Em Pernambuco, o núcleo de telessaúde da Universidade Federal de Pernambuco (UFPE) disponibiliza serviços de tele-educação, tele-assistência e telegestão. Segundo a coordenadora, Magdala Novaes, há grande atuação também na área de pesquisa e desenvolvimento. “É uma das áreas mais fortes, pois desenvolvemos tecnologias e avaliamos seu impacto na melhoria da qualidade da assistência à saúde da população, ao mesmo tempo em que contribuímos para formação de recursos humanos especializados em saúde digital”, diz. Outro ponto forte é o trabalho realizado na área da política de sangue. O núcleo desenvolveu e implementou a Rede Rhemo, de colaboração virtual por videoconferência para os serviços de hemoterapia e hematologia no país, em parceria com a Coordenação Geral do Sangue e Hemoderivados do Ministério da Saúde. Foram implantadas 31 salas de videoconferência em todos os hemocentros coordenadores do Brasil.

“O objetivo dessa rede é contribuir para aumentar a eficiência dos processos de gestão, troca de experiências, apoio à pesquisa e formação de redes de conhecimento entre os serviços da hemorrede brasileira, e sua integração com as demais redes de telessaúde do país, tais como a Rute e o Telessaúde Brasil Redes. Por meio de videoconferências, reuniões clínicas e de gestão, cursos e seminários ocorrem de norte a sul do país, permitindo o aprimoramento de técnicas de diagnóstico e a atualização profissional permanente em todos os Hemocentros Coordenadores do país”, explica Magdala.

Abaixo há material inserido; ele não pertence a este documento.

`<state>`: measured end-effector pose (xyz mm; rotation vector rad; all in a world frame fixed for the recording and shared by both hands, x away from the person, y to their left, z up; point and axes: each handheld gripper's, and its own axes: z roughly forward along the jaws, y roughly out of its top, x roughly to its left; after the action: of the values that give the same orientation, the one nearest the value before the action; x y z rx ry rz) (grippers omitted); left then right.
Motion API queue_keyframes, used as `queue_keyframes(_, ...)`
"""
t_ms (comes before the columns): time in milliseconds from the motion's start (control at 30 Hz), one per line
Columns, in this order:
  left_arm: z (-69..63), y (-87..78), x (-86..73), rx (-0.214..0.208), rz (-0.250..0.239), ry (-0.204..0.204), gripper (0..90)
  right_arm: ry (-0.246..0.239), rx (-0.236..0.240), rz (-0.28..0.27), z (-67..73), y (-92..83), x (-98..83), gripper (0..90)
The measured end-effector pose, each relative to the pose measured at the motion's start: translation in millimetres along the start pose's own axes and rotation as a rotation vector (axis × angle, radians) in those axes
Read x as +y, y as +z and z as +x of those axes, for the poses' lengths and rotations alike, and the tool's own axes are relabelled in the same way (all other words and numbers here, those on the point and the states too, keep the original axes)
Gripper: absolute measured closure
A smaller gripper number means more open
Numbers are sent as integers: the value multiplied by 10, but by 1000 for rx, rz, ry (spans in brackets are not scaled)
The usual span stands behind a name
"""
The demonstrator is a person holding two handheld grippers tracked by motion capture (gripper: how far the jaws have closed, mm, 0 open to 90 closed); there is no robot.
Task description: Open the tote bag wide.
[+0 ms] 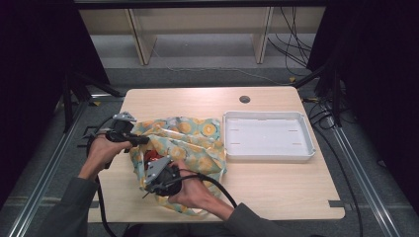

Segundo a coordenadora Nacional do Telessaúde Brasil Redes, Tâmara Guedes, o programa vem ganhando visibilidade. “Ele está se tornando foco de interesse da gestão a partir das evidências apresentadas, tornando-se uma ferramenta importante de regulação. O Telessaúde atua na redução de encaminhamentos para especialidades, reduzindo filas de espera por atendimento e custos para a gestão”.

Esses resultados foram verificados em estudos focais realizados pelos núcleos do Estado de Minas Gerais e pelo do Estado do Rio Grande do Sul, que mostram que a tele-consultoria é capaz de evitar, em aproximadamente 70% dos casos, a necessidade de remoção de pacientes, já que esses são resolvidos nas próprias Unidades de Saúde da Família. Uma pesquisa de satisfação com as equipes que utilizam o serviço atestou ainda que 67% dos profissionais acreditam que a telessaúde contribuiu muito para romper a sensação de isolamento e para sua decisão de permanecer em localidades remotas.

“É notório o crescimento do Telessaúde desde sua criação em 2006. Desde a quantidade de pontos implantados, crescimento na utilização de serviços até sua complexa rede de núcleos. Os resultados alcançados com a implantação do programa e da Rute demonstram um avanço significativo nos processos de qualificação dos profissionais de saúde, especialmente daqueles que atuam nos municípios de difícil acesso”, conclui Tâmara.